▶ **WHAT IS NEEDED**
Look through the records below for the line holding "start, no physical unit". Write it out exactly, with each following line through the line holding "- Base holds".

+===+

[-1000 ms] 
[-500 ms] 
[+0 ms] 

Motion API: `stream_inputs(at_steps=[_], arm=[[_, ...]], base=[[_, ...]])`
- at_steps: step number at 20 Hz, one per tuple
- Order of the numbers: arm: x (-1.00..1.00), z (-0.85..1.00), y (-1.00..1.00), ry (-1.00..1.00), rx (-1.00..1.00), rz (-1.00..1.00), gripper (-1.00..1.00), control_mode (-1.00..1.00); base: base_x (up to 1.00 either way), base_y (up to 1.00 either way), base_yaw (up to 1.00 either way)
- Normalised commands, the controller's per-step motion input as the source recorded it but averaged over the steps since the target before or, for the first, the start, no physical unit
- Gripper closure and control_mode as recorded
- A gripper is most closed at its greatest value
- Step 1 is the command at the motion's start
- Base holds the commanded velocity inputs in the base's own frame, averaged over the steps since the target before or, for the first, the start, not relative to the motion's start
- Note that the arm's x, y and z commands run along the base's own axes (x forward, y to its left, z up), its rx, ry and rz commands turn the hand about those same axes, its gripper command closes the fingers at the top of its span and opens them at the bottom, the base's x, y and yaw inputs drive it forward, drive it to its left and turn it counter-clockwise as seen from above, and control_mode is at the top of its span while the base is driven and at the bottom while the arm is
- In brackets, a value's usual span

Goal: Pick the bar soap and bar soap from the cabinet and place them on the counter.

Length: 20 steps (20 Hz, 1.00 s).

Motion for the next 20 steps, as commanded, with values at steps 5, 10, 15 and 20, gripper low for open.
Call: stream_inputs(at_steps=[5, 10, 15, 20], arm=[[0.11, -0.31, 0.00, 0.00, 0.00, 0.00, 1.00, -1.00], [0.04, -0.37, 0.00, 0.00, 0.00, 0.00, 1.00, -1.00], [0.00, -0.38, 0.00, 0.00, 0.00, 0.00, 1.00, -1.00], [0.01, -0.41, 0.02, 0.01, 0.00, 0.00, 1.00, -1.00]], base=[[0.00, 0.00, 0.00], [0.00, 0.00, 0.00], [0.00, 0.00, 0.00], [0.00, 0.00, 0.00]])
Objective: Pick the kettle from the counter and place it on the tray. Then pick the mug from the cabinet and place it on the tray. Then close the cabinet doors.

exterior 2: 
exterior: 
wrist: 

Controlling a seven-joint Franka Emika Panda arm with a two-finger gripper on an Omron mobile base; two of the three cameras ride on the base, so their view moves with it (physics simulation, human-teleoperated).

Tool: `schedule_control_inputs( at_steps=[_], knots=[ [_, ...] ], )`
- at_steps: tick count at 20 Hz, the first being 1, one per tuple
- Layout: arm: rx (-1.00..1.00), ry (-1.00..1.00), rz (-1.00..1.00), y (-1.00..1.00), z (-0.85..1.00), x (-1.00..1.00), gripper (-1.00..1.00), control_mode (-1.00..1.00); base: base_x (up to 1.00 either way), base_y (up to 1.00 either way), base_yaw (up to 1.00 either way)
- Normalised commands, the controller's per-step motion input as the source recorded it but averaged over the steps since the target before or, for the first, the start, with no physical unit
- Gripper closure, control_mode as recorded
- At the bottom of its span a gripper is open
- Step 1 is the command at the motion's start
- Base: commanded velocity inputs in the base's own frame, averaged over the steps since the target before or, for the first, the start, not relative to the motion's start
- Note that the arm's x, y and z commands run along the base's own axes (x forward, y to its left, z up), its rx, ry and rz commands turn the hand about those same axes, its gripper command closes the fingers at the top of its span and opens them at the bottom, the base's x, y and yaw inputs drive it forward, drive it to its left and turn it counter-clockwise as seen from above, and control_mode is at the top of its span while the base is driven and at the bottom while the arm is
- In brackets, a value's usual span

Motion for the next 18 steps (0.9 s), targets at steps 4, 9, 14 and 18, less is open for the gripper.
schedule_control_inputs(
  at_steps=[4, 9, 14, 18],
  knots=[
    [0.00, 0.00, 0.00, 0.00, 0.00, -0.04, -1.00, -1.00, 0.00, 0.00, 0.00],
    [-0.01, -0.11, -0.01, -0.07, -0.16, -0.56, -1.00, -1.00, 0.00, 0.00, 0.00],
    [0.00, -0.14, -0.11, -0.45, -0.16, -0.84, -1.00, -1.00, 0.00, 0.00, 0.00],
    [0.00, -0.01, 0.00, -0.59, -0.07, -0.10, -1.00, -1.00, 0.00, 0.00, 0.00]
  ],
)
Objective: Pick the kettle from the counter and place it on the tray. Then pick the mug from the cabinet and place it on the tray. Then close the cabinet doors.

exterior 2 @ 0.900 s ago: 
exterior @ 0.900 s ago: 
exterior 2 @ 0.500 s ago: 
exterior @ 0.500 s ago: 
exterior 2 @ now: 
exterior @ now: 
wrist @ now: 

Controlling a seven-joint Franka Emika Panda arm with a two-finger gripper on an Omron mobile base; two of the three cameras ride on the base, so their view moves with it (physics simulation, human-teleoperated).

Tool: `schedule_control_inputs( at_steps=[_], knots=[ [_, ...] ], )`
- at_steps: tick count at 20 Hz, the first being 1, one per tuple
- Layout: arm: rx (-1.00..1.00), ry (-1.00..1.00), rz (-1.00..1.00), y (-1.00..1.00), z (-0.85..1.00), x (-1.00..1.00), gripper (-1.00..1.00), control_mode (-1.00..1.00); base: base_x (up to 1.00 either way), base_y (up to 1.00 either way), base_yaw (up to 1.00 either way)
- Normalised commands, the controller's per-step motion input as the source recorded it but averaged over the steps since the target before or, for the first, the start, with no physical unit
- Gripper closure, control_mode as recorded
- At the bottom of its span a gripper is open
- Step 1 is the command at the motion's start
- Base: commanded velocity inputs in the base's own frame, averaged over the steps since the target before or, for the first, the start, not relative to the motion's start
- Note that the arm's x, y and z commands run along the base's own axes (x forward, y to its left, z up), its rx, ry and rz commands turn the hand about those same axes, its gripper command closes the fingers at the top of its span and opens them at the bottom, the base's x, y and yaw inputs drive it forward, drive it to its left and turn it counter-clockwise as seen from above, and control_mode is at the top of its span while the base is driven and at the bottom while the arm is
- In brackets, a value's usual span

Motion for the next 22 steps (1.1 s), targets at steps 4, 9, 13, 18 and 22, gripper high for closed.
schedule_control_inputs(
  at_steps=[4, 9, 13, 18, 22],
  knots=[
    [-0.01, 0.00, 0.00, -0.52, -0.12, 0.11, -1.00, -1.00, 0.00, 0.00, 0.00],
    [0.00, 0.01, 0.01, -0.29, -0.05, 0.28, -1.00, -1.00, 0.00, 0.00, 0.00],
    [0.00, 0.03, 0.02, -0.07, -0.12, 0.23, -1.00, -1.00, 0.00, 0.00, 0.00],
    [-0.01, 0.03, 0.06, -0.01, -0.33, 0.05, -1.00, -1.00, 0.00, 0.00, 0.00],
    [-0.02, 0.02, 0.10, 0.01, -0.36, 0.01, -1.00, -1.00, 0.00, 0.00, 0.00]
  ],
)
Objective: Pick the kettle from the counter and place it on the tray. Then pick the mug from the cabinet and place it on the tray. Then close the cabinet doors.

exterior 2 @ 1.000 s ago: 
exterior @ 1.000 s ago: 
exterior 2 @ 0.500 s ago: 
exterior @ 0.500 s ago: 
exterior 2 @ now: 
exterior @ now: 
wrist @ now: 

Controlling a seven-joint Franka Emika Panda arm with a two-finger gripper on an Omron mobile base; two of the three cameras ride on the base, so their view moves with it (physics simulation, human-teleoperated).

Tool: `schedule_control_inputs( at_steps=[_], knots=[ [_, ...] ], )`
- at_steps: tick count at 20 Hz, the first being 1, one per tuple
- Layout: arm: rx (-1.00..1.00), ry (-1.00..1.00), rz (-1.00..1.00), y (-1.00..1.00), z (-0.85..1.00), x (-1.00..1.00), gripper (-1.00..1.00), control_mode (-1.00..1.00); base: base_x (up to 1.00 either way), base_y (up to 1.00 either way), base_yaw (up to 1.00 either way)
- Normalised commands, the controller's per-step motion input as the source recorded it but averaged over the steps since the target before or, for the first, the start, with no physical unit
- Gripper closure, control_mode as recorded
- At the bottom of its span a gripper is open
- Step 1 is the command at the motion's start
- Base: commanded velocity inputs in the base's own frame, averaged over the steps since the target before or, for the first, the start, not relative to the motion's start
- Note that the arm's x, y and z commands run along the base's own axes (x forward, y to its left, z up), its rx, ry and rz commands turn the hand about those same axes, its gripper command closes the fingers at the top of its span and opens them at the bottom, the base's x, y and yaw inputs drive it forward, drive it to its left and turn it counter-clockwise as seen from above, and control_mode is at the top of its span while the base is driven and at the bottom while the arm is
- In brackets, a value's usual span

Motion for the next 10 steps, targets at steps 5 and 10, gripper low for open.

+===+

▶ **RESPONSE TO THE EXERCISE**
- Normalised commands, the controller's per-step motion input as the source recorded it but averaged over the steps since the target before or, for the first, the start, no physical unit
- Gripper closure and control_mode as recorded
- A gripper is most closed at its greatest value
- Step 1 is the command at the motion's start
- Base holds the commanded velocity inputs in the base's own frame, averaged over the steps since the target before or, for the first, the start, not relative to the motion's start

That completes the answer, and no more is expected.